Aim of the task
Retype the whole of the data exactly.

....

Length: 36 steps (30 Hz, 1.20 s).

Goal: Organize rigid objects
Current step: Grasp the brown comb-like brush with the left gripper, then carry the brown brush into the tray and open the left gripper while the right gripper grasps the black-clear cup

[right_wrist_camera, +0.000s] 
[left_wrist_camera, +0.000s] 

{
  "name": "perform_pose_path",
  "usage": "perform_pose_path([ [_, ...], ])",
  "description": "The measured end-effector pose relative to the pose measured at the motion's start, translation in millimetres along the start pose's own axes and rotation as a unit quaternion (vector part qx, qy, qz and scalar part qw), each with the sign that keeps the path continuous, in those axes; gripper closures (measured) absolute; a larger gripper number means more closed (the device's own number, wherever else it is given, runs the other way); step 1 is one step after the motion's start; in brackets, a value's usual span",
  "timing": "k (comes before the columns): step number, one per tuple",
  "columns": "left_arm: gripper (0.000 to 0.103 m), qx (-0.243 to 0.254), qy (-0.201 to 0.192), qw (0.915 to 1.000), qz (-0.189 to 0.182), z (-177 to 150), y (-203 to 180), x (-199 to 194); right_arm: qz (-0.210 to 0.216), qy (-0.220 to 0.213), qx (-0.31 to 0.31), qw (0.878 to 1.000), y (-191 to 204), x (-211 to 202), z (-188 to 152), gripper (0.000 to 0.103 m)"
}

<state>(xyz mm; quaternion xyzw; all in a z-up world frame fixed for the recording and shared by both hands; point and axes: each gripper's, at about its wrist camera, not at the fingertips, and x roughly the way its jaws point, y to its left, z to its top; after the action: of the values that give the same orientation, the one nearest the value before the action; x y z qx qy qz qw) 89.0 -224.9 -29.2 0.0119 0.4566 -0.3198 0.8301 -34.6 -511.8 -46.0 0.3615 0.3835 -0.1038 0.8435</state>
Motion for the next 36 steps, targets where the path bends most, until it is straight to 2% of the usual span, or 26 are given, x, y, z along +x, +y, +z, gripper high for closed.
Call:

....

Answer below
Length: 36 steps (30 Hz, 1.20 s).

Goal: Organize rigid objects
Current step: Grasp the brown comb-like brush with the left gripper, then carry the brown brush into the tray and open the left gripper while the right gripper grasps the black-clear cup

[right_wrist_camera, +0.000s] 
[left_wrist_camera, +0.000s] 

{
  "name": "perform_pose_path",
  "usage": "perform_pose_path([ [_, ...], ])",
  "description": "The measured end-effector pose relative to the pose measured at the motion's start, translation in millimetres along the start pose's own axes and rotation as a unit quaternion (vector part qx, qy, qz and scalar part qw), each with the sign that keeps the path continuous, in those axes; gripper closures (measured) absolute; a larger gripper number means more closed (the device's own number, wherever else it is given, runs the other way); step 1 is one step after the motion's start; in brackets, a value's usual span",
  "timing": "k (comes before the columns): step number, one per tuple",
  "columns": "left_arm: gripper (0.000 to 0.103 m), qx (-0.243 to 0.254), qy (-0.201 to 0.192), qw (0.915 to 1.000), qz (-0.189 to 0.182), z (-177 to 150), y (-203 to 180), x (-199 to 194); right_arm: qz (-0.210 to 0.216), qy (-0.220 to 0.213), qx (-0.31 to 0.31), qw (0.878 to 1.000), y (-191 to 204), x (-211 to 202), z (-188 to 152), gripper (0.000 to 0.103 m)"
}

<state>(xyz mm; quaternion xyzw; all in a z-up world frame fixed for the recording and shared by both hands; point and axes: each gripper's, at about its wrist camera, not at the fingertips, and x roughly the way its jaws point, y to its left, z to its top; after the action: of the values that give the same orientation, the one nearest the value before the action; x y z qx qy qz qw) 89.0 -224.9 -29.2 0.0119 0.4566 -0.3198 0.8301 -34.6 -511.8 -46.0 0.3615 0.3835 -0.1038 0.8435</state>
Motion for the next 36 steps, targets where the path bends most, until it is straight to 2% of the usual span, or 26 are given, x, y, z along +x, +y, +z, gripper high for closed.
Call:

What needed an answer now has one.